Yeah, but I don't like you, so I don't care about what you have to say pertaining to three films you haven't seen and never will see.

They were relevant to the discussion because you see, I was talking to another user about the films that Tarantino ripped off; Rukia then interjected, which I thought was cool, and that sparked a MINIMAL discussion pertaining to the films that I cited. It's funny, you don't have an issue with the discussion, you have an issue with the fact that I don't care about your opinions. Not a single iota.



Rukia said:


> Stunna is such an asshole.



Wish I could rep again.


----------



## Stunna (Jun 1, 2012)

Um. I know you don't like me and don't care about my opinion. Everyone does. My issue wasn't that, it was confusion over your reason for attempting to dismiss me from the thread. I didn't say anything about the quality of 'Lady Snowblood' or 'The Princess Blade', and I've seen 'Kill Bill'... so I don't know what you're talking about there either. Seems like you want an excuse to ramble about disliking people again to me.


----------



## TetraVaal (Jun 1, 2012)

I was dismissing you because I was having a quality discussion with Rukia and then you felt the need to state an obvious in that it's not hard to top 'Kill Bill.'

But seeing as you've never watched the three films I mentioned (_by the way, genius, I wasn't referring to KILL BILL, I was referring to BOTH Lady Snowbloods and The Princess Blade_) you didn't really have a place in this discussion.
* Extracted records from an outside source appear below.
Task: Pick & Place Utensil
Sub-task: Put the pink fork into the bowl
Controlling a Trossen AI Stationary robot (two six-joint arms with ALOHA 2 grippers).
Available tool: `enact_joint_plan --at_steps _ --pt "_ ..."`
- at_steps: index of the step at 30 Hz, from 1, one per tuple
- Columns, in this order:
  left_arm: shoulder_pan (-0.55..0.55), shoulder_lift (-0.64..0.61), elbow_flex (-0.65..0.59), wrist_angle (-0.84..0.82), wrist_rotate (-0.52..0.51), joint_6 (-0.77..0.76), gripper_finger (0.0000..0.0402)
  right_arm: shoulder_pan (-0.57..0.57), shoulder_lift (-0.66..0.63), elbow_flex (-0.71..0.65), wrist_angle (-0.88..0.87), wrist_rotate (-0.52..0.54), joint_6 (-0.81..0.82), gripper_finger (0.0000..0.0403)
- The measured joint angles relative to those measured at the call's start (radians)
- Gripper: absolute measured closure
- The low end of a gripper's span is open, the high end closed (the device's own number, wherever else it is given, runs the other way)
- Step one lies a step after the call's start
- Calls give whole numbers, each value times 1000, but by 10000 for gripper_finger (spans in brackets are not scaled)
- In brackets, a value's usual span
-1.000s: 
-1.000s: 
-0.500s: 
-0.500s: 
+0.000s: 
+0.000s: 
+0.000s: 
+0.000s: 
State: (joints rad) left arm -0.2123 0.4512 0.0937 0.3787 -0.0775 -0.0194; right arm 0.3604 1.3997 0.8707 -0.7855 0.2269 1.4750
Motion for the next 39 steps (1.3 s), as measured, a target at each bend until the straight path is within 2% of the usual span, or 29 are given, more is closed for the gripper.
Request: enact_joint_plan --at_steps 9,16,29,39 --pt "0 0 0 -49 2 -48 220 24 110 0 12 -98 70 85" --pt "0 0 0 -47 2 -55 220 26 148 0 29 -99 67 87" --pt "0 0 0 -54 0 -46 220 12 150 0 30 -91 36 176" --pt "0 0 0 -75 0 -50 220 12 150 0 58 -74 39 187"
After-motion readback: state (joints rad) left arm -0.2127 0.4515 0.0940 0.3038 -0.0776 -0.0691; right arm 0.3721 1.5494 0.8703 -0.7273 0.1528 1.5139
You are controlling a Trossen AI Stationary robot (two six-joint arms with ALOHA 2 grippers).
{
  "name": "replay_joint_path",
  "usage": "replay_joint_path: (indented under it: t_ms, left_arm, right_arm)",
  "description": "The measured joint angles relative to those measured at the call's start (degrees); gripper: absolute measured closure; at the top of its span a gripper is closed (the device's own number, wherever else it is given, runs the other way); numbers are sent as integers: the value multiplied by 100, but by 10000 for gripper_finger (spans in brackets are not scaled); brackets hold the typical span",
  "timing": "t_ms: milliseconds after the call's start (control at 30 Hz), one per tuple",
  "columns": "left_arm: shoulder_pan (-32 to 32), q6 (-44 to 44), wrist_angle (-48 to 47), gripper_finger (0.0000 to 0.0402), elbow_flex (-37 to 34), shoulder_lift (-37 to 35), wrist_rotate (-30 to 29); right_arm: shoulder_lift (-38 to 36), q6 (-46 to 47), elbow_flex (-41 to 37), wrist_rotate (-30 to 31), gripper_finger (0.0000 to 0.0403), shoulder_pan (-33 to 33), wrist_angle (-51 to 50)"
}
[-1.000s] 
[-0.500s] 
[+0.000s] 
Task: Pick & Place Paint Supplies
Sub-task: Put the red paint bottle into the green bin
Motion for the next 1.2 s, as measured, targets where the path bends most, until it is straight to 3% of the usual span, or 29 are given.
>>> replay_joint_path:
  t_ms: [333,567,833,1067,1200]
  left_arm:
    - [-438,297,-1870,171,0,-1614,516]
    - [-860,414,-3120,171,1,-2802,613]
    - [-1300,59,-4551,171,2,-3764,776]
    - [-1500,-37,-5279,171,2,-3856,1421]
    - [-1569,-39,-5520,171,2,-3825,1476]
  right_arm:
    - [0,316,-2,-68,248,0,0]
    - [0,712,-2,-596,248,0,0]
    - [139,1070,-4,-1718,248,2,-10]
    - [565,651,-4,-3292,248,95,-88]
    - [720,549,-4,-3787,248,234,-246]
Honestly, get to stepping. Go into a thread where your opinions might be welcomed by someone who might enjoy your posts.


----------



## Stunna (Jun 1, 2012)

Did my comment prevent you from chatting with Rukia? No? Mhm. It could have easily been ignored, but you felt obligated to respond to me and babble. While I'm flattered by your desire to give me attention, regardless of if it's positive or negative, this argument was hardly necessary. Unfortunately, like you, I don't care if you enjoy my posts. They will continue until I personally wish to cease them.


----------



## TetraVaal (Jun 1, 2012)

Stunna said:


> Did my comment prevent you from chatting with Rukia? No? Mhm. It could have easily been ignored, but you felt obligated to respond to me and babble. While I'm flattered by your desire to give me attention, regardless of if it's positive or negative, this argument was hardly necessary. Unfortunately, like you, I don't care if you enjoy my posts. They will continue until I personally wish to cease.



It's just a matter of principle.

You're a poseur. I hate poseurs. You think you're clever, thinking that you just laid the groundwork for some mind-blowing discovery that it's not hard to top 'Kill Bill', yet everybody already knew that. There was no reason for you to reply, just as there's no reason for you to reply to any of my posts. It's a complete waste of time, because I'm just gonna be there to swat you down at any time of my choosing.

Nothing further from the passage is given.